Data follows below. Repeat exactly the lines between the line holding "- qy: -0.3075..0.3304" and the line holding "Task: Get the", inclusive, and nothing more; drop pictures.

Data block: Begin

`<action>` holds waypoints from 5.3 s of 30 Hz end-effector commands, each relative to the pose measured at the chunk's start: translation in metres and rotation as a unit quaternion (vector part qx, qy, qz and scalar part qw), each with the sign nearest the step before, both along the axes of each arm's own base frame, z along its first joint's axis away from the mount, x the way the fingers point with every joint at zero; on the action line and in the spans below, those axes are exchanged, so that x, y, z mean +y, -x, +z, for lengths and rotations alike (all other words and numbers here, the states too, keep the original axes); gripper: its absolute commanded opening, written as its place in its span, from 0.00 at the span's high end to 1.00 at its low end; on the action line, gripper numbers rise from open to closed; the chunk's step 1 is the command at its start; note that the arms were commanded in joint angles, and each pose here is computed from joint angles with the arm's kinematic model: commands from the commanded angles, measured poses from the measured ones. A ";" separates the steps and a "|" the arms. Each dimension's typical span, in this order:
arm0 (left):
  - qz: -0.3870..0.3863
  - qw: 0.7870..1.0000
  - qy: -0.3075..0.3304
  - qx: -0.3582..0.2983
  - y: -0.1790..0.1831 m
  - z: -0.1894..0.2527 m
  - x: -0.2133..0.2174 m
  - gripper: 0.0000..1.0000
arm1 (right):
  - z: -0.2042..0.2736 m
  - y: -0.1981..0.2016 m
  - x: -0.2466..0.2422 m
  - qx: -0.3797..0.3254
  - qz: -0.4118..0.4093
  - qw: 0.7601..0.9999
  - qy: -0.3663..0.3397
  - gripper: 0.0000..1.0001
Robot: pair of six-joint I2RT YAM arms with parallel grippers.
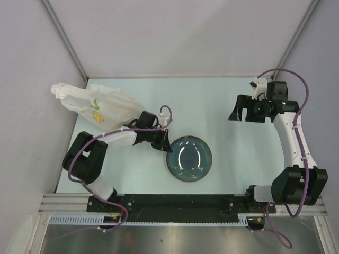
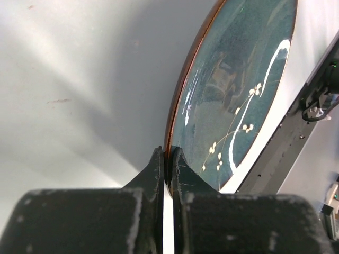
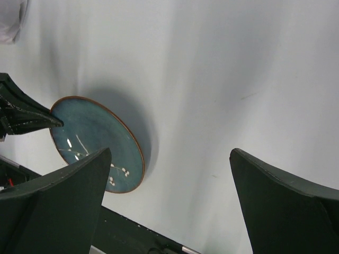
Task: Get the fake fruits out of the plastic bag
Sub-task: Move the plate to the center of the board, then adjust the plastic bag at the center of the board.
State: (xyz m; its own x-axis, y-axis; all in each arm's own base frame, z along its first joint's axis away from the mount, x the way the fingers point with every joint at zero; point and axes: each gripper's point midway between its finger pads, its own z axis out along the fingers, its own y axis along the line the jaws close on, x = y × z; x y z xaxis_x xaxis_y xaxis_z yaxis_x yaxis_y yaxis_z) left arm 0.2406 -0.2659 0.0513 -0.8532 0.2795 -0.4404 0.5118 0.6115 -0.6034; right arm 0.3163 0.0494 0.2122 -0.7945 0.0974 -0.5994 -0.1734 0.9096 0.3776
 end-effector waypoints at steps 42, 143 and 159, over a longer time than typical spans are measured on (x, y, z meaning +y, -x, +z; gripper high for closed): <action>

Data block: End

Written answer:
  - qy: -0.3075..0.3304
  - qx: -0.3582..0.2983
  - y: -0.1790..0.1831 m
  - z: -0.1894..0.2527 m
  - x: -0.2133..0.2174 m
  - gripper: 0.0000..1.0000
arm1 (right):
  - z: -0.2042..0.2736 m
  - y: -0.1981..0.2016 m
  - x: -0.2466..0.2422 m
  - qx: -0.3797..0.3254
  - qz: -0.4118..0.4093
  - qw: 0.7601..0.9999
  - qy: -0.3663..0.3397
  - gripper: 0.0000..1.0001
Robot: pair of six-joint I2RT YAM arms with parallel grippers.
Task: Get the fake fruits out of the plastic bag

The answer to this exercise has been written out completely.